During the three and nine months ended July 31, 2025, HP recorded $281 million and $315 million of net income tax benefits, respectively, related to discrete items in the provision for taxes. These amounts included income tax benefits of $243 million and $228 million related to changes in uncertain tax positions, $20 million and $58 million related to restructuring charges, and $15 million and $18 million related to the filing of tax returns in various jurisdictions for the three and nine months ended July 31, 2025, respectively. The three and nine months ended July 31, 2025 also included benefits of $55 million related to changes in valuation allowances and $22 million related to audit settlements in various jurisdictions. These benefits were partially offset by income tax charges of $80 million related to tax effects of internal reorganization for the three and nine months ended July 31, 2025.
Uncertain Tax Positions
As of July 31, 2025, the amount of gross unrecognized tax benefits was $1.0 billion, of which up to $707 million would affect HP’s effective tax rate if realized. Total gross unrecognized tax benefits decreased by $238 million for the nine months ended July 31, 2025. HP recognizes interest income from favorable settlements and interest expense and penalties accrued on unrecognized tax benefits in the provision for taxes in the Condensed Consolidated Statements of Earnings. As of July 31, 2025 and 2024, HP had accrued $129 million and $130 million, respectively, for interest and penalties.
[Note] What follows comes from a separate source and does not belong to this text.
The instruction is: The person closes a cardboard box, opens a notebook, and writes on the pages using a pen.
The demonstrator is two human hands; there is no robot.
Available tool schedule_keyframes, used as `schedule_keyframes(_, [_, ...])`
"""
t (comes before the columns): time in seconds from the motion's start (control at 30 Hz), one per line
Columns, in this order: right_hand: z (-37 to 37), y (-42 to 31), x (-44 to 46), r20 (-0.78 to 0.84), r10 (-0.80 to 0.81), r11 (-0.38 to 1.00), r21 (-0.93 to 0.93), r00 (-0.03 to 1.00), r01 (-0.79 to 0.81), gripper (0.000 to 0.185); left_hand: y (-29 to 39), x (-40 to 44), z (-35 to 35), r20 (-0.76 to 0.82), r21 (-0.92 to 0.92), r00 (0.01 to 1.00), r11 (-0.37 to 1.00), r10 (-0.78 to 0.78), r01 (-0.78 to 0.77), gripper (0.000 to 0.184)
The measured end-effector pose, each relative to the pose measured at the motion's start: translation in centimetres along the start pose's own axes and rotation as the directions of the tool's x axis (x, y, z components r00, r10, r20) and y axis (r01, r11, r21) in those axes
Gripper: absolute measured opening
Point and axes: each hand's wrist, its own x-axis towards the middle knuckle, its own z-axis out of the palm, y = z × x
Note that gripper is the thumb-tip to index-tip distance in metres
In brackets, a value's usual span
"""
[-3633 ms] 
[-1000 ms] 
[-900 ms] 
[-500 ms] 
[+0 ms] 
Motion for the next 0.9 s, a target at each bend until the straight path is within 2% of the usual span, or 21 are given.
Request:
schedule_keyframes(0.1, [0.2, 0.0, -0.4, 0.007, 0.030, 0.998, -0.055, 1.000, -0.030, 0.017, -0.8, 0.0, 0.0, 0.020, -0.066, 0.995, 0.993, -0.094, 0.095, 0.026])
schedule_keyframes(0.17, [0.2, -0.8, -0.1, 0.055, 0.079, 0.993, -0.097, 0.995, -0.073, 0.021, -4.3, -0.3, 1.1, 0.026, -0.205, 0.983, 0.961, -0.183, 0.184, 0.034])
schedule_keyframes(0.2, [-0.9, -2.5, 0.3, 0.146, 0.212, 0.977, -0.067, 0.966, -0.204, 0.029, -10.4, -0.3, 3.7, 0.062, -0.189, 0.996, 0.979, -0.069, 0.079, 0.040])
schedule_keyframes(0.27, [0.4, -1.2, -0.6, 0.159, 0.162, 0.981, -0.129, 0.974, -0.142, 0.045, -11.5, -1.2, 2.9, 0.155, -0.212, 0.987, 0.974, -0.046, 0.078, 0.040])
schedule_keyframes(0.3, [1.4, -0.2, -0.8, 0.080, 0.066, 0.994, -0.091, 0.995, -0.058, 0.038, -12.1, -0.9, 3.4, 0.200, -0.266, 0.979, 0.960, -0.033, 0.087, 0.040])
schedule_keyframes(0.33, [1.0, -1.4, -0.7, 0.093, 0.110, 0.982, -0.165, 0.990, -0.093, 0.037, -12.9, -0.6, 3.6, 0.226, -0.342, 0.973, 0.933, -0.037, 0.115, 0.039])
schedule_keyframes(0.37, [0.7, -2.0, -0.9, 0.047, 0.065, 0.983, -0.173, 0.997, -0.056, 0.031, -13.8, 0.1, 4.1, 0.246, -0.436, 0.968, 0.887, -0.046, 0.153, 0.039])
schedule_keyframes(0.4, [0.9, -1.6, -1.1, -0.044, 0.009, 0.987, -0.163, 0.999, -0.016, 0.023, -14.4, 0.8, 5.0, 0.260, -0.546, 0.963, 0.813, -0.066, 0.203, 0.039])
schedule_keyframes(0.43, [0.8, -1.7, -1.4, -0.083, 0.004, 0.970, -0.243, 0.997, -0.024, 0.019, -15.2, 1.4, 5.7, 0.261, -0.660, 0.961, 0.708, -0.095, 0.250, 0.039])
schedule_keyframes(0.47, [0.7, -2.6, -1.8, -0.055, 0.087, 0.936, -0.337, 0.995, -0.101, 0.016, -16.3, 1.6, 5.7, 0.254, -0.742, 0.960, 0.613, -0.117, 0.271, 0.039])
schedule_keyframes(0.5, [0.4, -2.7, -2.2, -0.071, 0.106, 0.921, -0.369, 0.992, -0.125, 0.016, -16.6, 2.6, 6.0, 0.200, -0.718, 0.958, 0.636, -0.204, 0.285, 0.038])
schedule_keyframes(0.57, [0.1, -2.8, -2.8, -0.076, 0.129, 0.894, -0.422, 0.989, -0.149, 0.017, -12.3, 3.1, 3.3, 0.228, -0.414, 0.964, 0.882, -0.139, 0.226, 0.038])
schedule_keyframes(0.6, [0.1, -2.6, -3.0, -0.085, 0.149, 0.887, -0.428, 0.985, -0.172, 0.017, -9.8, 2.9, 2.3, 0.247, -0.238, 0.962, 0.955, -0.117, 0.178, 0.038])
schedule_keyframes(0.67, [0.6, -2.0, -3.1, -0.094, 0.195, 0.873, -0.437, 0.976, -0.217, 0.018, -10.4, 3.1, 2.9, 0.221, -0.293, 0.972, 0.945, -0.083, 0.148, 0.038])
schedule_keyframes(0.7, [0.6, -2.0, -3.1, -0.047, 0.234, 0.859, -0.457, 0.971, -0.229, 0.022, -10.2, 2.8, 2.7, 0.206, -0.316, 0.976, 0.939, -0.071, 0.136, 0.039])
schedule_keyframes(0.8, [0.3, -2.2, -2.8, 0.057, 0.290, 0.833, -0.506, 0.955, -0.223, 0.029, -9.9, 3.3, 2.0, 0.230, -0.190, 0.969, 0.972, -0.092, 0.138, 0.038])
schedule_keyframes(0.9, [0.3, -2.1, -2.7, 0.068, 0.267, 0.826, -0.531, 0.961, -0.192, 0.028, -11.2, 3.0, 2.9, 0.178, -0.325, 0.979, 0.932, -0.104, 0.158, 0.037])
HP engages in continuous discussions and negotiations with taxing authorities regarding tax matters in various jurisdictions. HP expects complete resolution of certain tax years with various tax authorities within the next 12 months. HP believes it is reasonably possible that its existing gross unrecognized tax benefits may be reduced by $131 million within the next 12 months, affecting HP’s effective tax rate if realized.
HP is subject to income tax in the United States and approximately 61 other countries and is subject to routine corporate income tax audits in many of these jurisdictions. In addition, HP is subject to numerous ongoing audits by federal, state and foreign tax authorities. The Internal Revenue Service (“IRS”) is conducting an audit of HP’s 2018 and 2019 income tax returns.